Rifugiati in Thailandia, un'altalena tra accoglienza ed espulsione
di Steve Suwannarat

Il Paese non aderisce alla Convesione sui rifugiati del 1951 e dal 2019 attua un Meccanismo nazionale di selezione che lascia alla polizia la decisione o meno di permettere l'ingresso ai profughi. La maggior parte dei quali provengono dal vicino Myanmar, in cui imperversa la guerra civile. Altri, invece, vivono nella condizione di apolidi.


Bangkok (AsiaNews) – Il nuovo sistema di screening dei profughi da alcune settimane ha aperto molti dubbi e interrogativi in Thailandia, un Paese dove la gestione dei richiedenti asilo è complicata dalla mancata adesione alla Convenzione di Ginevra sui rifugiati del 1951. La legislazione in vigore, chiamata Meccanismo nazionale di selezione (National Screening Mechanism), era stata varata nel 2019 da Prayut Chan-ocha, generale e poi premier di un governo che è stato fino alle ultime elezioni di maggio 2023 espressione dell’apparato militare. Proposto come strumento più moderno per garantire una migliore protezione dei rifugiati e richiedenti asilo, ha affidato alla polizia e al ministero dell’Interno la selezione per determinare le “persone da tutelare” (protected persons) alle quali consentire la permanenza in Thailandia. Per chi non sia giudicato idoneo l’unica alternativa è l’espulsione.

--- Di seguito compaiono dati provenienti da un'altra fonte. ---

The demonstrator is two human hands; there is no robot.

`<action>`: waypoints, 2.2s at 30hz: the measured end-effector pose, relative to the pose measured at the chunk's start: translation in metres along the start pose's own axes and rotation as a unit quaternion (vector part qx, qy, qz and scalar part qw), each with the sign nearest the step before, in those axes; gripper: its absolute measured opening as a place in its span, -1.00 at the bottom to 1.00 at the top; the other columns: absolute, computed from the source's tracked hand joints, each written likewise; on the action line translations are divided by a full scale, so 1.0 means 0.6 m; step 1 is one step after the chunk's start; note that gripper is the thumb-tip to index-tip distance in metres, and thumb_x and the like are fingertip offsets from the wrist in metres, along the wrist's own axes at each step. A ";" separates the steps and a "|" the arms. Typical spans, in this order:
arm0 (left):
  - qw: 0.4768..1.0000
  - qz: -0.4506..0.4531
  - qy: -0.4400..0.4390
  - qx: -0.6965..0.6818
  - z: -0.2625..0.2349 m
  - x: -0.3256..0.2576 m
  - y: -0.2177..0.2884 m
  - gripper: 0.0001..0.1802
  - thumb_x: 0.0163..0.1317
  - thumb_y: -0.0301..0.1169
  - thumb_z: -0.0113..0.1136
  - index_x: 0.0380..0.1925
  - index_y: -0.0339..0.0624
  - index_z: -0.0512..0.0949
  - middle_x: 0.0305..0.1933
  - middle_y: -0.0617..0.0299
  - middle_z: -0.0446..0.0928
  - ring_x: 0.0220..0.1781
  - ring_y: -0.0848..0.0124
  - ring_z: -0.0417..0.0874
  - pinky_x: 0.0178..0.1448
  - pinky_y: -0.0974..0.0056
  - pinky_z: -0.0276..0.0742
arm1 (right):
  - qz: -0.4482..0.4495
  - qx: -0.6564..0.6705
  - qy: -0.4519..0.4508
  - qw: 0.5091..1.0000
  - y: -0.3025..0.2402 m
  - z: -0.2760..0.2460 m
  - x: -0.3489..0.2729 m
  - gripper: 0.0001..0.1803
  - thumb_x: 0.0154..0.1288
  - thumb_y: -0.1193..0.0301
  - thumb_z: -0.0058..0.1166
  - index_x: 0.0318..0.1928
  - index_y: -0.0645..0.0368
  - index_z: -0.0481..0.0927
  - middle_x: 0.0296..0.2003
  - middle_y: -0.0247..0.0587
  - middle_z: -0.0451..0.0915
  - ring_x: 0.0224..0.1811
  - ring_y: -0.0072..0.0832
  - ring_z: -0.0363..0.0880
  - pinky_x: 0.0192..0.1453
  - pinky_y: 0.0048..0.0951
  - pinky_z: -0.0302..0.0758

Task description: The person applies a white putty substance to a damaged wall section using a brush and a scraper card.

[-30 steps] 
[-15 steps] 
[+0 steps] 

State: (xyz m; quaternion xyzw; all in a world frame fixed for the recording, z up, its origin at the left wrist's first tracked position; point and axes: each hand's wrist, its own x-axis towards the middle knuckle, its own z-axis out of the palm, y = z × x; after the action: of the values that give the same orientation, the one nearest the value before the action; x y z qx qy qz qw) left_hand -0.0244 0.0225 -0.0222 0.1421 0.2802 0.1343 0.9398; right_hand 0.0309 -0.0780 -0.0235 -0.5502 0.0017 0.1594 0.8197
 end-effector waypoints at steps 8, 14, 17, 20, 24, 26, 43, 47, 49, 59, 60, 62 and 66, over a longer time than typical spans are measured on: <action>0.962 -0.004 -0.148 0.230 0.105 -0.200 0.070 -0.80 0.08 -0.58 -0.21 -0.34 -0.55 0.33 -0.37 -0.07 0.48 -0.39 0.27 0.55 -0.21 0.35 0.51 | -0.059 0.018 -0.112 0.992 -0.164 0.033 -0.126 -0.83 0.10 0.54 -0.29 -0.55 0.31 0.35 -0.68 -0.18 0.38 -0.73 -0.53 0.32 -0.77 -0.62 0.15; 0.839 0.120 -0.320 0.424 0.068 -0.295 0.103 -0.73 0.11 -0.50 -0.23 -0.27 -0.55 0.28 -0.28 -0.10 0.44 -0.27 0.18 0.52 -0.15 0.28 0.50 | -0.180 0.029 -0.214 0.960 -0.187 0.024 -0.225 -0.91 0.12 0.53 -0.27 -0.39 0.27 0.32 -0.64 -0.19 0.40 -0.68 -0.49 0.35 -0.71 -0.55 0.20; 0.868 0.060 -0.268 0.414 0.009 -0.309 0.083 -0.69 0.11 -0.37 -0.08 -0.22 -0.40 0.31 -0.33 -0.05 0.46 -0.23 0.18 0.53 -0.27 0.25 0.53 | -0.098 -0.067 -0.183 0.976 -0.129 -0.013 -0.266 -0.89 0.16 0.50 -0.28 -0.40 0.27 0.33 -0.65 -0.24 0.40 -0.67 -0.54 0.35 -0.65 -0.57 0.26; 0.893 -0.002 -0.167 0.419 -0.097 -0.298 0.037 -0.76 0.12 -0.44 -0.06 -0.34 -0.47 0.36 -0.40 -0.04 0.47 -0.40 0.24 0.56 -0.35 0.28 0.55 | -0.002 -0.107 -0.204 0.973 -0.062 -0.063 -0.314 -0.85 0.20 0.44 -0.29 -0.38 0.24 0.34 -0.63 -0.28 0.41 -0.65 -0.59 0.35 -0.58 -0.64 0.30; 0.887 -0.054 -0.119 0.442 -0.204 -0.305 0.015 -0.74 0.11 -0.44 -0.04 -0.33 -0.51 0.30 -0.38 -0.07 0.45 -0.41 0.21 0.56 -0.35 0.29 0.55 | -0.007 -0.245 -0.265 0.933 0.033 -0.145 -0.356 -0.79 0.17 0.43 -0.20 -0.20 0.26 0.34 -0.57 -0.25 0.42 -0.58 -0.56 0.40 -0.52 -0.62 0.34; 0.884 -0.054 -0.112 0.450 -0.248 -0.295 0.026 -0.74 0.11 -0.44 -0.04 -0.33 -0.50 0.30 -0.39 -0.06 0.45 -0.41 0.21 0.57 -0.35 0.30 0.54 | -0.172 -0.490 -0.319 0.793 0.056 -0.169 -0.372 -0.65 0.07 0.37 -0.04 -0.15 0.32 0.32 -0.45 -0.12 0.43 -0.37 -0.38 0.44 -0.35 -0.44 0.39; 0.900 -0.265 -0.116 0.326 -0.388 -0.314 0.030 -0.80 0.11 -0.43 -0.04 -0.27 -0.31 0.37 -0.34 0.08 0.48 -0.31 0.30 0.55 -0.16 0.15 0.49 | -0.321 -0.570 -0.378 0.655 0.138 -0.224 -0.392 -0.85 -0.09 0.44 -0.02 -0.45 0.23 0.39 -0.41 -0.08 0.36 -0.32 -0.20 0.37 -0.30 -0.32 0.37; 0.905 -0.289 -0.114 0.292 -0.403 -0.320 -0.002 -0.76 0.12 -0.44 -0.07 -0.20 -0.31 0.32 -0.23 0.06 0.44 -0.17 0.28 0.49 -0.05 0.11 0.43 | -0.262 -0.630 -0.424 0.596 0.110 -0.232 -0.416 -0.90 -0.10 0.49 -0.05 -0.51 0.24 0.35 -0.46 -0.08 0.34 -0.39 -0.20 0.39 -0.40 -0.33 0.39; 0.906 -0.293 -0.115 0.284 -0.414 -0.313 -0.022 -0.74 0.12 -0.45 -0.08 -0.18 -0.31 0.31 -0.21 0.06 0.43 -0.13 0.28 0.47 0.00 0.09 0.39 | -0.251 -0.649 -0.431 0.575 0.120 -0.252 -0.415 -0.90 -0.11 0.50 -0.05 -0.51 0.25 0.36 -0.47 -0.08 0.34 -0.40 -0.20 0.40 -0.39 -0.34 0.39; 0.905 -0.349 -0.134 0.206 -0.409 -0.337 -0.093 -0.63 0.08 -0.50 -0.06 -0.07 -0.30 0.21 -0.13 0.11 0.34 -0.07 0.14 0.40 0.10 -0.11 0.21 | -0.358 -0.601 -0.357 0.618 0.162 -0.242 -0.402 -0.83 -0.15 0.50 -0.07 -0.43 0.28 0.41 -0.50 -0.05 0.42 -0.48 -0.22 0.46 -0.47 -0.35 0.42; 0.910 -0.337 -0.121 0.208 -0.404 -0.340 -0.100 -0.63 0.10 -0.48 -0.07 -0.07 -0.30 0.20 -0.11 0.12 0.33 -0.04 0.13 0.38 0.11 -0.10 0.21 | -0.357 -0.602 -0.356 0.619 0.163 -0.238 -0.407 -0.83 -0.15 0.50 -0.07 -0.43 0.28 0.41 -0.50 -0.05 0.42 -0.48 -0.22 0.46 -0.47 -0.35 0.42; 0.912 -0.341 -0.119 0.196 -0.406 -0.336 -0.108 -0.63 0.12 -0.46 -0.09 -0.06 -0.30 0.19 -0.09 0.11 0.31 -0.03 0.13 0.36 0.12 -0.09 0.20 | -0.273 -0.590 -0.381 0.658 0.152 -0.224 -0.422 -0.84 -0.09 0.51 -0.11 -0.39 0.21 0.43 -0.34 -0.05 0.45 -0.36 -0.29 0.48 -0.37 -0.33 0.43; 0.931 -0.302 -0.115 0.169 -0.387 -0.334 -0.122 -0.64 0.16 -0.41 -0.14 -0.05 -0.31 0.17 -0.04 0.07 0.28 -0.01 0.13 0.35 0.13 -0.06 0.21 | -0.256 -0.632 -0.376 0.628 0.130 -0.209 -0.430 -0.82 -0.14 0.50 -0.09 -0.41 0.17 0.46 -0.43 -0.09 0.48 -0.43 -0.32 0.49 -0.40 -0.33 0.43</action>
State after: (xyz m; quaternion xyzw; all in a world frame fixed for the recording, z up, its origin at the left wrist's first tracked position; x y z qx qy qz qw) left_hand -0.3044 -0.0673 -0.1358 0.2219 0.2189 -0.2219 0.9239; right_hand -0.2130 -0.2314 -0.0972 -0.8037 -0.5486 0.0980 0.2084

Finora le regole poco chiare e la discrezionalità di cui dispongono i selezionatori hanno respinto molte persone, ma non è chiaro se il nuovo governo, formatosi a settembre, possa aprirsi a orizzonti meno restrittivi per chi cerca rifugio nel Paese del sorriso o se la sorte di migliaia di profughi finirà ancora una volta nell’altalenare spesso opportunista di accoglienza ed espulsione.

La maggior parte dei rifugiati presenti in Thailandia, circa 90mila, sono birmani, in fuga dalla guerra civile che imperversa da due anni o parte eredi di persecuzioni del passato, ospitati in nove campi che costellano la frontiera thailandese-birmana. Finora l’ingresso dei birmani è stato centellinato e nella maggioranza dei casi concesso solo per un breve periodo e solo se nel Paese vivevano già familiari o garanti della stessa etnia.

Altri 5mila individui indicati come “rifugiati urbani” sono invece atterrati direttamente nella capitale Bangkok dopo essere scappati da Paesi dell’Asia meridionale (è per esempio il caso dei cristiani sfuggiti da discriminazione e violenze in Pakistan), del Medio Oriente, dell’Africa o dalla Cina. A questi va aggiunto un mezzo milione di persone apolidi, senza una nazionalità riconsciuta, che vivono in una “zona grigia” legale, soprattutto nelle aree tribali del Nord, con diritti limitati che ne impediscono l’integrazione e l’accesso ai servizi di base.